(Beginning of INPUT DATA)
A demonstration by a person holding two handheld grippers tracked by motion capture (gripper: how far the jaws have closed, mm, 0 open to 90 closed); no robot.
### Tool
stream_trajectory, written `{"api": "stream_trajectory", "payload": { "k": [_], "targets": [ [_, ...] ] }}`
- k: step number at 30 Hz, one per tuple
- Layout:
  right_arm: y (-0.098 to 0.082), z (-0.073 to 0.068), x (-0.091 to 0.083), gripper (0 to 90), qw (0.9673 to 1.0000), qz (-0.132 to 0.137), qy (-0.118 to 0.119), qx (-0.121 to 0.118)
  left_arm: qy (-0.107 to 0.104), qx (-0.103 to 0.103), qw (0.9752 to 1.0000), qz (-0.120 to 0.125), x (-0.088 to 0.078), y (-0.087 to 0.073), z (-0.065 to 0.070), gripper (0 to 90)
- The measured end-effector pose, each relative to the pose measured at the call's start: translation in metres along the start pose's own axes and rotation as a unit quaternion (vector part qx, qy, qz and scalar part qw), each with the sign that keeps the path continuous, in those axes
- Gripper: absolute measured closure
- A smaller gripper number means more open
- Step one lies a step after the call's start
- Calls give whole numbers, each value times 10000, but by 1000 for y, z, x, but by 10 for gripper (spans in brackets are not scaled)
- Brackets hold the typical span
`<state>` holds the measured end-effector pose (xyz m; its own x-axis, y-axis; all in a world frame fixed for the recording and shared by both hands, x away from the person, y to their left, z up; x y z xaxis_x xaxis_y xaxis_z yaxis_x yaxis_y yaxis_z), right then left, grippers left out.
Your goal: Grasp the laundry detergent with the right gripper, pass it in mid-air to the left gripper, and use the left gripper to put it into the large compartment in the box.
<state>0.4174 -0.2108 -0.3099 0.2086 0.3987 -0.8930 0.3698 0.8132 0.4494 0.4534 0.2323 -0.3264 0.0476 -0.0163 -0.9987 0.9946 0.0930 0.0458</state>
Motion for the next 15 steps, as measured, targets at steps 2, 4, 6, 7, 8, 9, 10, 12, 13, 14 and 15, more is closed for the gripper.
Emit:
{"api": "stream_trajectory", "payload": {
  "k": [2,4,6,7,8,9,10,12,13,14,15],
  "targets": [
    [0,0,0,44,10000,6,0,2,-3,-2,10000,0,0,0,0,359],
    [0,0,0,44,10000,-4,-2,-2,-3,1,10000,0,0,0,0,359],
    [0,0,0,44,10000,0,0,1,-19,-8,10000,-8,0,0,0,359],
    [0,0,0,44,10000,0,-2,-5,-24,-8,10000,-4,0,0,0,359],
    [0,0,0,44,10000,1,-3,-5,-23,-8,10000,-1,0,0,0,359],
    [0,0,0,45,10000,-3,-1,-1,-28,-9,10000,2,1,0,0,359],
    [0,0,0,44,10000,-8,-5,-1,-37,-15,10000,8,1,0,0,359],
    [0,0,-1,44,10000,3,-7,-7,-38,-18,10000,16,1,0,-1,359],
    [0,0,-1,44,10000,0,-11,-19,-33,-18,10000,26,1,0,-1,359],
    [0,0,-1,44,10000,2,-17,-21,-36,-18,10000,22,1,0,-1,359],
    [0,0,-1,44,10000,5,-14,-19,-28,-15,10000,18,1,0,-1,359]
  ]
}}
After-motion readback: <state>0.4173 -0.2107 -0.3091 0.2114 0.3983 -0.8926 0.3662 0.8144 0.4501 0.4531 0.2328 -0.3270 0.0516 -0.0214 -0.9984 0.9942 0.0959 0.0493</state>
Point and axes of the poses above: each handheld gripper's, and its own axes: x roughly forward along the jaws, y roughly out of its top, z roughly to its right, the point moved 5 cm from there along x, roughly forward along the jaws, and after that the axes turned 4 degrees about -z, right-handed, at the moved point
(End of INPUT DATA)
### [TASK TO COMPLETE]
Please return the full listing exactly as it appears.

### [RESULT]
A demonstration by a person holding two handheld grippers tracked by motion capture (gripper: how far the jaws have closed, mm, 0 open to 90 closed); no robot.
### Tool
stream_trajectory, written `{"api": "stream_trajectory", "payload": { "k": [_], "targets": [ [_, ...] ] }}`
- k: step number at 30 Hz, one per tuple
- Layout:
  right_arm: y (-0.098 to 0.082), z (-0.073 to 0.068), x (-0.091 to 0.083), gripper (0 to 90), qw (0.9673 to 1.0000), qz (-0.132 to 0.137), qy (-0.118 to 0.119), qx (-0.121 to 0.118)
  left_arm: qy (-0.107 to 0.104), qx (-0.103 to 0.103), qw (0.9752 to 1.0000), qz (-0.120 to 0.125), x (-0.088 to 0.078), y (-0.087 to 0.073), z (-0.065 to 0.070), gripper (0 to 90)
- The measured end-effector pose, each relative to the pose measured at the call's start: translation in metres along the start pose's own axes and rotation as a unit quaternion (vector part qx, qy, qz and scalar part qw), each with the sign that keeps the path continuous, in those axes
- Gripper: absolute measured closure
- A smaller gripper number means more open
- Step one lies a step after the call's start
- Calls give whole numbers, each value times 10000, but by 1000 for y, z, x, but by 10 for gripper (spans in brackets are not scaled)
- Brackets hold the typical span
`<state>` holds the measured end-effector pose (xyz m; its own x-axis, y-axis; all in a world frame fixed for the recording and shared by both hands, x away from the person, y to their left, z up; x y z xaxis_x xaxis_y xaxis_z yaxis_x yaxis_y yaxis_z), right then left, grippers left out.
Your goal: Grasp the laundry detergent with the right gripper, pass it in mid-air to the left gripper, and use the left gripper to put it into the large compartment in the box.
<state>0.4174 -0.2108 -0.3099 0.2086 0.3987 -0.8930 0.3698 0.8132 0.4494 0.4534 0.2323 -0.3264 0.0476 -0.0163 -0.9987 0.9946 0.0930 0.0458</state>
Motion for the next 15 steps, as measured, targets at steps 2, 4, 6, 7, 8, 9, 10, 12, 13, 14 and 15, more is closed for the gripper.
Emit:
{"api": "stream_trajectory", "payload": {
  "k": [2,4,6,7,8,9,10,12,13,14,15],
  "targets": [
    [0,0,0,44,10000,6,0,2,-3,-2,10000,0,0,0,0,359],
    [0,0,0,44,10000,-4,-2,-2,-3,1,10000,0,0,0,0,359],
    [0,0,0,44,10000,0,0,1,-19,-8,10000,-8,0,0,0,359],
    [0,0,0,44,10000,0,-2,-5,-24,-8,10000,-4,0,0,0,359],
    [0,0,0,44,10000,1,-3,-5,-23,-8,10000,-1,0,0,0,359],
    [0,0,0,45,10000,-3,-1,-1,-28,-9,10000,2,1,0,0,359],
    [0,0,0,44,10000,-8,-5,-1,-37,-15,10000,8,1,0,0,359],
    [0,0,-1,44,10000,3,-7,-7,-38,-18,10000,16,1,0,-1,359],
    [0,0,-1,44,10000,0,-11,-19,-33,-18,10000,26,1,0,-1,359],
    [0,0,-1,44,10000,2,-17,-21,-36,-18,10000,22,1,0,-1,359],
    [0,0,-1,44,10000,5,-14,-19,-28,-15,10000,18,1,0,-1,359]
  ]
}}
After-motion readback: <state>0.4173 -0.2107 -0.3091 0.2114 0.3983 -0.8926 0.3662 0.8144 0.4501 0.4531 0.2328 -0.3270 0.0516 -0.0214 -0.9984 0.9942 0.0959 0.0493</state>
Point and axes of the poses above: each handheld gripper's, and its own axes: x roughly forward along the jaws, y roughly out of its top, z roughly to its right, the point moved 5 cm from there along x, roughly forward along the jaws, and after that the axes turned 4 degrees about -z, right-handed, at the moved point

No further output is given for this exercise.